> WHAT IS REQUIRED
Extract from the listing each line in which the word "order" appears.

> SUPPLIED DATA
* * * * * * * * *

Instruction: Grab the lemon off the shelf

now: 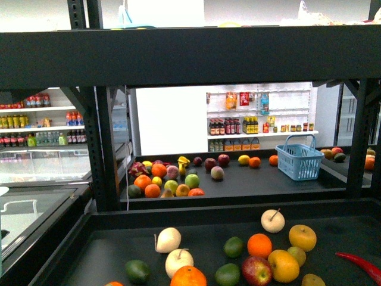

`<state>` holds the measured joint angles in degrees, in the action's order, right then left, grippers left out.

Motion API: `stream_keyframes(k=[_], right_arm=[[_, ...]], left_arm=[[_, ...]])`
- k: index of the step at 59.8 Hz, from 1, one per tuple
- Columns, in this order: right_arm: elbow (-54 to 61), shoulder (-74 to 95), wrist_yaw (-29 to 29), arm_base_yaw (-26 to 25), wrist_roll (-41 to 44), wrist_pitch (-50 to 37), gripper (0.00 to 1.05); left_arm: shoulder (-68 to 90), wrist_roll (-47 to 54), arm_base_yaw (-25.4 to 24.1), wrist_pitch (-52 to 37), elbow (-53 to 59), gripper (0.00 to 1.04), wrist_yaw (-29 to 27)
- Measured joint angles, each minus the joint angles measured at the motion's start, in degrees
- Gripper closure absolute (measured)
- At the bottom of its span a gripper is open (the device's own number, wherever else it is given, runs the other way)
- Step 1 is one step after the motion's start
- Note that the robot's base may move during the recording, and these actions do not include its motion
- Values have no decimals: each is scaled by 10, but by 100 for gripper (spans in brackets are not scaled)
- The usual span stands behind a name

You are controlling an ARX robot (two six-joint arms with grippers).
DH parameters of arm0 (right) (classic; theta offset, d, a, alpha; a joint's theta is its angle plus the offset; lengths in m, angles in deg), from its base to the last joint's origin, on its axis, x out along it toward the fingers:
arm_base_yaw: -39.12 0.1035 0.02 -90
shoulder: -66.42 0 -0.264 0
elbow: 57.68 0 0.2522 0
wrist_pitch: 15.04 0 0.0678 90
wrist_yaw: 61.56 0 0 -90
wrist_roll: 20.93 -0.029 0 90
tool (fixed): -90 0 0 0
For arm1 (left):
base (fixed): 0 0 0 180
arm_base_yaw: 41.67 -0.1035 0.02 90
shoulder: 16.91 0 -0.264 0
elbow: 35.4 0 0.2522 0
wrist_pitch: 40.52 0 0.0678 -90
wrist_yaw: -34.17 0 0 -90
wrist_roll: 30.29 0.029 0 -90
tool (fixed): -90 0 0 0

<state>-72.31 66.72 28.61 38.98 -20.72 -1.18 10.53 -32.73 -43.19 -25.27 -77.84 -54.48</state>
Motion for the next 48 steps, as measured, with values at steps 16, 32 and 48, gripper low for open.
stream_keyframes(k=[16,32,48], right_arm=[[0,0,0,0,0,0,7],[0,0,0,0,0,0,7],[0,0,0,0,0,0,7]], left_arm=[[-162,16,14,26,131,87,-14],[-201,18,14,5,197,102,-14],[-228,18,14,-5,232,102,-14]])
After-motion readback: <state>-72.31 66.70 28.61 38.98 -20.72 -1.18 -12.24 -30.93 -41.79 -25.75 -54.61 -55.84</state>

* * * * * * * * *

> PROBLEM SOLUTION
`<state>` holds the measured joint angles in degrees, in the action's order, right then left, grippers left out.
- Columns, in this order: right_arm: elbow (-54 to 61), shoulder (-74 to 95), wrist_yaw (-29 to 29), arm_base_yaw (-26 to 25), wrist_roll (-41 to 44), wrist_pitch (-50 to 37), gripper (0.00 to 1.05); left_arm: shoulder (-68 to 90), wrist_roll (-47 to 54), arm_base_yaw (-25.4 to 24.1), wrist_pitch (-52 to 37), elbow (-53 to 59), gripper (0.00 to 1.04), wrist_yaw (-29 to 27)

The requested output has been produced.